• **Instructions to follow**
Print the listing below exactly, images excluded.
- Opening Delimiter -
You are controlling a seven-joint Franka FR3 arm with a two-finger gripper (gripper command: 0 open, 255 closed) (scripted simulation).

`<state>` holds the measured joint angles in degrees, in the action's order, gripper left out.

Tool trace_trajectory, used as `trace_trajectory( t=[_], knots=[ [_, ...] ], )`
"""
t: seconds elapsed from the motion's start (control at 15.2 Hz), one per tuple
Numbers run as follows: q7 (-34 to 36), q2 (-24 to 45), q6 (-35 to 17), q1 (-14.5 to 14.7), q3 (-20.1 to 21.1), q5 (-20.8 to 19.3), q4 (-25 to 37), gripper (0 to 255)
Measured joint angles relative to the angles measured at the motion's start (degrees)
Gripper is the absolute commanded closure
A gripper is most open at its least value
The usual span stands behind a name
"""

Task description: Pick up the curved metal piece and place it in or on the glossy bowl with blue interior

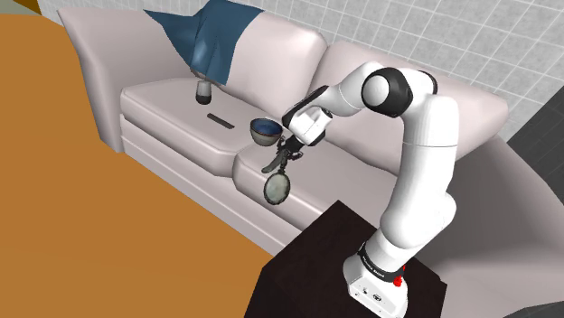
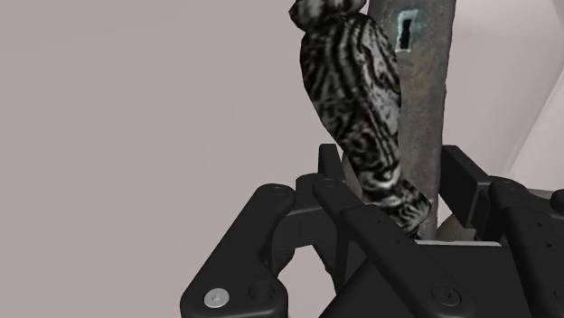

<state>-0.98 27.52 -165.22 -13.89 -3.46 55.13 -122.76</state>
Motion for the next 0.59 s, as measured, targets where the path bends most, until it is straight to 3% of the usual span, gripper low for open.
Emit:
trace_trajectory(
  t=[0.59],
  knots=[
    [7.5,-6.1,4.0,3.6,-4.8,-7.3,-2.0,255]
  ],
)
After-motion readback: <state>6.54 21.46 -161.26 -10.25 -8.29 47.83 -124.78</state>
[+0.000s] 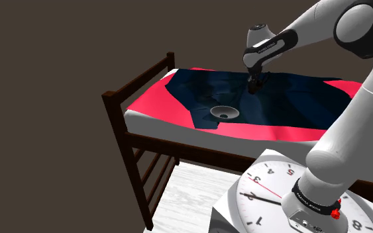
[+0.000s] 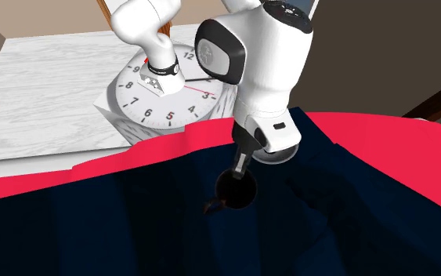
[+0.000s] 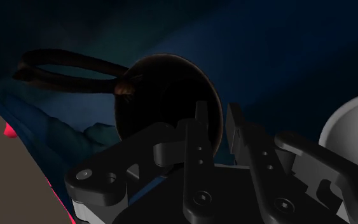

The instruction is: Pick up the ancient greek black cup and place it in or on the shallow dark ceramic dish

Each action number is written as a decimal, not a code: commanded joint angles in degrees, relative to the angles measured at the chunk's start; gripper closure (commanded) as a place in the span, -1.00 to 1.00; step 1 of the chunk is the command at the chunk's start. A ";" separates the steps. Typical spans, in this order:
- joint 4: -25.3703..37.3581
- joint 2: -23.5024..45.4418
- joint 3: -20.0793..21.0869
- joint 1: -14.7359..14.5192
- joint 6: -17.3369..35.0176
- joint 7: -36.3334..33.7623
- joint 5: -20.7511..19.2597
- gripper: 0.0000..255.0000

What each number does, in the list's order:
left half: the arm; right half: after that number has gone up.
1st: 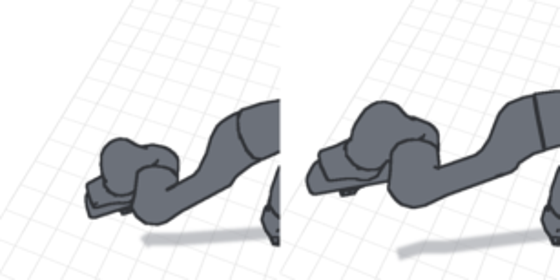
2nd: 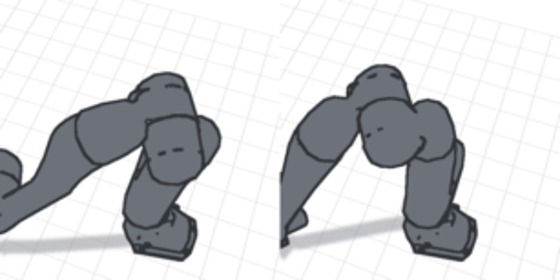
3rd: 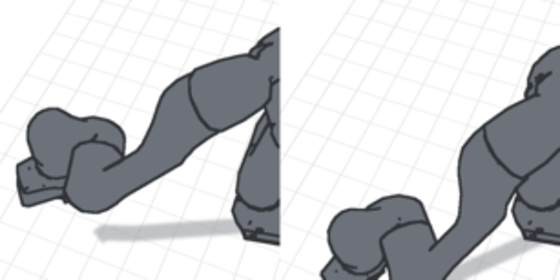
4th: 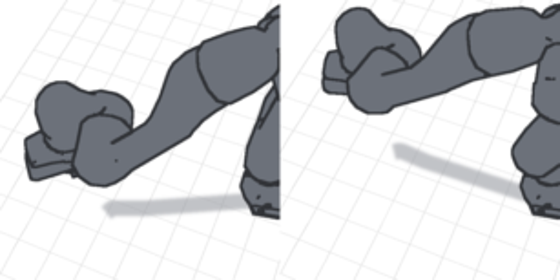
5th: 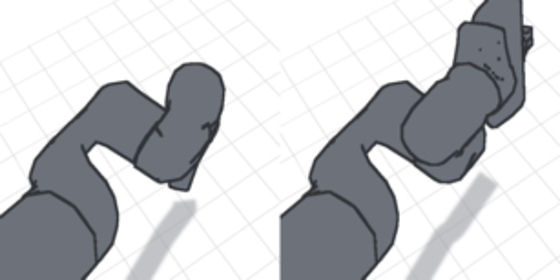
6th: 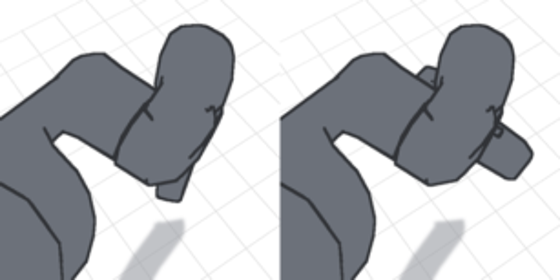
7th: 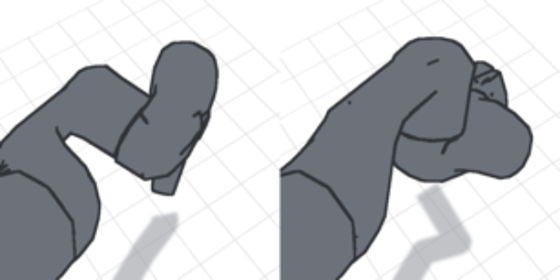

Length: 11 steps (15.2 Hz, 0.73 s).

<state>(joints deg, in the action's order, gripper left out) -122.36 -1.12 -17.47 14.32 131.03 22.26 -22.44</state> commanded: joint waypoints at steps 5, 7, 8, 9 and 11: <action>-2.57 -2.83 4.13 -3.66 -2.88 -8.28 -1.72 1.00; -3.05 -3.38 5.72 -5.00 -3.96 -11.16 -1.96 1.00; -3.19 -3.58 6.54 -5.66 -4.51 -12.56 -2.02 1.00; -3.27 -3.71 7.34 -6.34 -5.06 -13.95 -2.05 1.00; -3.23 -3.80 8.96 -7.69 -6.19 -16.67 -2.00 1.00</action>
<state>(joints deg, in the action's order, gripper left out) -126.10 -5.15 -9.23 7.25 125.52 6.76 -24.57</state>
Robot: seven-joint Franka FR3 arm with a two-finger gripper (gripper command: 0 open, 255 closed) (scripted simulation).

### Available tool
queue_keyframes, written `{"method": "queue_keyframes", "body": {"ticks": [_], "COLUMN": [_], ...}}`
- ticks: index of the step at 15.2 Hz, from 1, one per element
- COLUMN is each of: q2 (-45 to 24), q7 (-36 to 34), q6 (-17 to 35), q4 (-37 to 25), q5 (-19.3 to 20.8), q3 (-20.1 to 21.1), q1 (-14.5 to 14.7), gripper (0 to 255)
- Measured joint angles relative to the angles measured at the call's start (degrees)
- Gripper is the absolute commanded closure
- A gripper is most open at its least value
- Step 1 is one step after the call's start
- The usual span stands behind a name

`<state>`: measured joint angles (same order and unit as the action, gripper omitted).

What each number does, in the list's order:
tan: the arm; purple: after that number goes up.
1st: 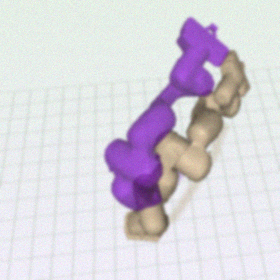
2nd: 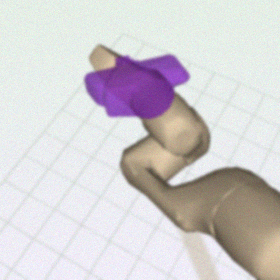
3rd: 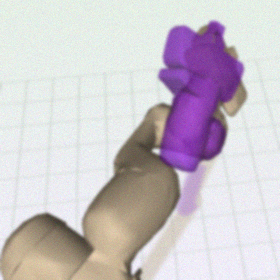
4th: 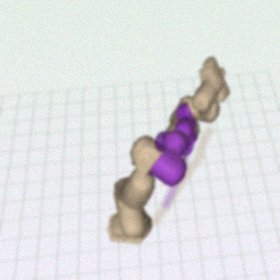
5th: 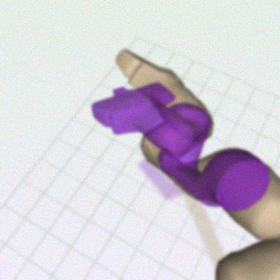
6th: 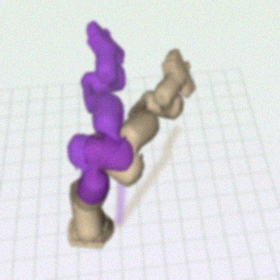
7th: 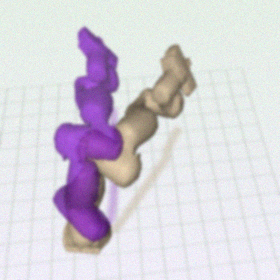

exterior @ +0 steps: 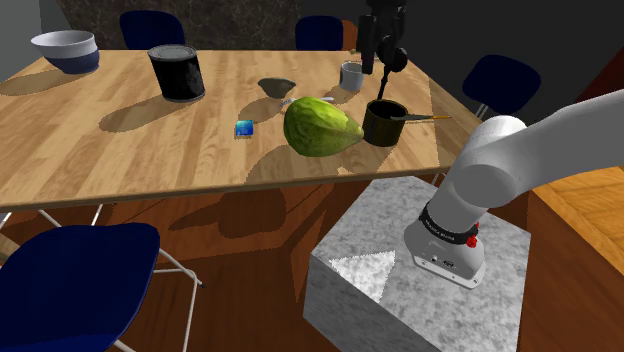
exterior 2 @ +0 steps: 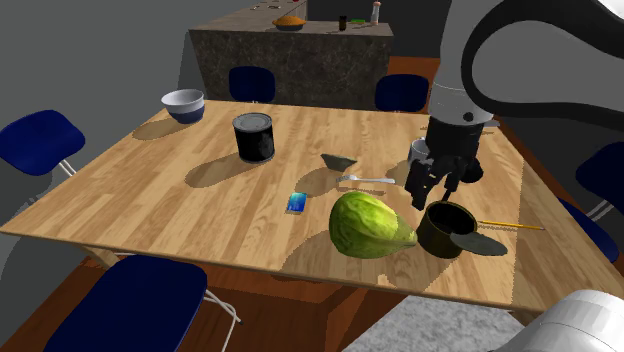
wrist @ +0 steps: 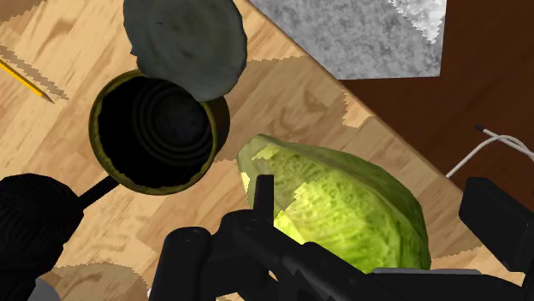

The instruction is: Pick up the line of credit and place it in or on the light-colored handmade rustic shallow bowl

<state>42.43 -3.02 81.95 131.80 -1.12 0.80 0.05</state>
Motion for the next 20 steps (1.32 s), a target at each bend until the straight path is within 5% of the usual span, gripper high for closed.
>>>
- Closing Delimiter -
• **Answer to this exercise**
You are controlling a seven-joint Franka FR3 arm with a two-finger gripper (gripper command: 0 open, 255 closed) (scripted simulation).

`<state>` holds the measured joint angles in degrees, in the action's order, gripper left out.

Tool trace_trajectory, used as `trace_trajectory( t=[_], knots=[ [_, ...] ], )`
"""
t: seconds elapsed from the motion's start (control at 15.2 Hz), one per tuple
Numbers run as follows: q7 (-34 to 36), q2 (-24 to 45), q6 (-35 to 17), q1 (-14.5 to 14.7), q3 (-20.1 to 21.1), q5 (-20.8 to 19.3), q4 (-25 to 37), gripper (0 to 255)
Measured joint angles relative to the angles measured at the motion's start (degrees)
Gripper is the absolute commanded closure
A gripper is most open at its least value
The usual span stands behind a name
"""

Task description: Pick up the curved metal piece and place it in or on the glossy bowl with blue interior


<state>-0.98 27.52 -165.22 -13.89 -3.46 55.13 -122.76</state>
Motion for the next 0.59 s, as measured, targets where the path bends most, until it is straight to 3% of the usual span, gripper low for open.
Emit:
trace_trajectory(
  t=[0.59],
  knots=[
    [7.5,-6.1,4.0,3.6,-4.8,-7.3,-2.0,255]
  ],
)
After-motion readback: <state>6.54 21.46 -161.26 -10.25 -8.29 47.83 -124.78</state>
[+0.000s] 
[+0.000s] 
[+0.000s] 

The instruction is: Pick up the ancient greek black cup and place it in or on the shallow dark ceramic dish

Each action number is written as a decimal, not a code: commanded joint angles in degrees, relative to the angles measured at the chunk's start; gripper closure (commanded) as a place in the span, -1.00 to 1.00; step 1 of the chunk is the command at the chunk's start. A ";" separates the steps. Typical spans, in this order:
- joint 4: -25.3703..37.3581
- joint 2: -23.5024..45.4418
- joint 3: -20.0793..21.0869
- joint 1: -14.7359..14.5192
- joint 6: -17.3369..35.0176
- joint 7: -36.3334..33.7623
- joint 5: -20.7511..19.2597
- gripper: 0.0000..255.0000

What each number does, in the list's order:
left half: the arm; right half: after that number has gone up.
1st: 
2nd: 
3rd: 
4th: 
5th: 
6th: 
7th: 

Length: 11 steps (15.2 Hz, 0.73 s).

<state>(joints deg, in the action's order, gripper left out) -122.36 -1.12 -17.47 14.32 131.03 22.26 -22.44</state> commanded: joint waypoints at steps 5, 7, 8, 9 and 11: <action>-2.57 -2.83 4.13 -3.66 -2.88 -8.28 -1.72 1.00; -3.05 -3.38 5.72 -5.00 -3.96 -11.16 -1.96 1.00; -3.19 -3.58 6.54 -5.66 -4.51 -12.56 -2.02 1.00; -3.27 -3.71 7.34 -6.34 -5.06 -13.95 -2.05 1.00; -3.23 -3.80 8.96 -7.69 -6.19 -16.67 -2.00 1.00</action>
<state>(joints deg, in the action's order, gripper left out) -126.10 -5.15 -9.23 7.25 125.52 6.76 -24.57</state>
Robot: seven-joint Franka FR3 arm with a two-finger gripper (gripper command: 0 open, 255 closed) (scripted simulation).

### Available tool
queue_keyframes, written `{"method": "queue_keyframes", "body": {"ticks": [_], "COLUMN": [_], ...}}`
- ticks: index of the step at 15.2 Hz, from 1, one per element
- COLUMN is each of: q2 (-45 to 24), q7 (-36 to 34), q6 (-17 to 35), q4 (-37 to 25), q5 (-19.3 to 20.8), q3 (-20.1 to 21.1), q1 (-14.5 to 14.7), gripper (0 to 255)
- Measured joint angles relative to the angles measured at the call's start (degrees)
- Gripper is the absolute commanded closure
- A gripper is most open at its least value
- Step 1 is one step after the call's start
- The usual span stands behind a name

`<state>`: measured joint angles (same order and unit as the action, gripper omitted).

What each number does, in the list's order:
tan: the arm; purple: after that number goes up.
1st: 
2nd: 
3rd: 
4th: 
5th: 
6th: 
7th: 

exterior @ +0 steps: 
exterior 2 @ +0 steps: 
wrist @ +0 steps: 

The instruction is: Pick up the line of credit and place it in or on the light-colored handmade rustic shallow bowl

<state>42.43 -3.02 81.95 131.80 -1.12 0.80 0.05</state>
Motion for the next 20 steps (1.32 s), a target at each bend until the straight path is within 5% of the usual span, gripper high for closed.
>>>

Nothing further is needed for the exercise.